About this task:
The required output is the line containing "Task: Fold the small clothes" and every line after it, transcribed exactly through the end of the data below.

Dataset excerpt:
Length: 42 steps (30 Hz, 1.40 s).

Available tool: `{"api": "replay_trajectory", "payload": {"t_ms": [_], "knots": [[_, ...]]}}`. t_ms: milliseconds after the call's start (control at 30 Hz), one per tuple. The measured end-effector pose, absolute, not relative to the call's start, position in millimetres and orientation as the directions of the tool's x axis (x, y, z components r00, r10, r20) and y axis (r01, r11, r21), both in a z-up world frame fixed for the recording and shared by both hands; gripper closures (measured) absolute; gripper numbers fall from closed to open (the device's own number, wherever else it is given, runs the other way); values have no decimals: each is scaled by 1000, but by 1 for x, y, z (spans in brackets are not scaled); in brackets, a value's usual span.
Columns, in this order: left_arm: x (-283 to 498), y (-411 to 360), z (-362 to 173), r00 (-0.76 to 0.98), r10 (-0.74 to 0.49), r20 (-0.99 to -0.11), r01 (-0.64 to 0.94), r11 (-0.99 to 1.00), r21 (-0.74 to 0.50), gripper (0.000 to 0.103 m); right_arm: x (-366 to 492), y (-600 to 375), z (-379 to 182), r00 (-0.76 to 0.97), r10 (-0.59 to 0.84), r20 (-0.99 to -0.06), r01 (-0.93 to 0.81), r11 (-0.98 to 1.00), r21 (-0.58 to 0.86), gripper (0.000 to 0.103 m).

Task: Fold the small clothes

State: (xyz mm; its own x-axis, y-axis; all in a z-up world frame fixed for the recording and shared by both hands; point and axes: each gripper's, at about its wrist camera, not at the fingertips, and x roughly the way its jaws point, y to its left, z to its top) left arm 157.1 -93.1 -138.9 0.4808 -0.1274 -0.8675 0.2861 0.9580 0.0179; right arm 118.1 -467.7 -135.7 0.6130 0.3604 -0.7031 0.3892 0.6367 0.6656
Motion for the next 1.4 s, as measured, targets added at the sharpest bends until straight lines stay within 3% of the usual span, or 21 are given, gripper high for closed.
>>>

Worked solution:
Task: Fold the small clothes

State: (xyz mm; its own x-axis, y-axis; all in a z-up world frame fixed for the recording and shared by both hands; point and axes: each gripper's, at about its wrist camera, not at the fingertips, and x roughly the way its jaws point, y to its left, z to its top) left arm 157.1 -93.1 -138.9 0.4808 -0.1274 -0.8675 0.2861 0.9580 0.0179; right arm 118.1 -467.7 -135.7 0.6130 0.3604 -0.7031 0.3892 0.6367 0.6656
Motion for the next 1.4 s, as measured, targets added at the sharpest bends until straight lines stay within 3% of the usual span, or 21 are given, gripper high for closed.
>>>

This output has been written out in full.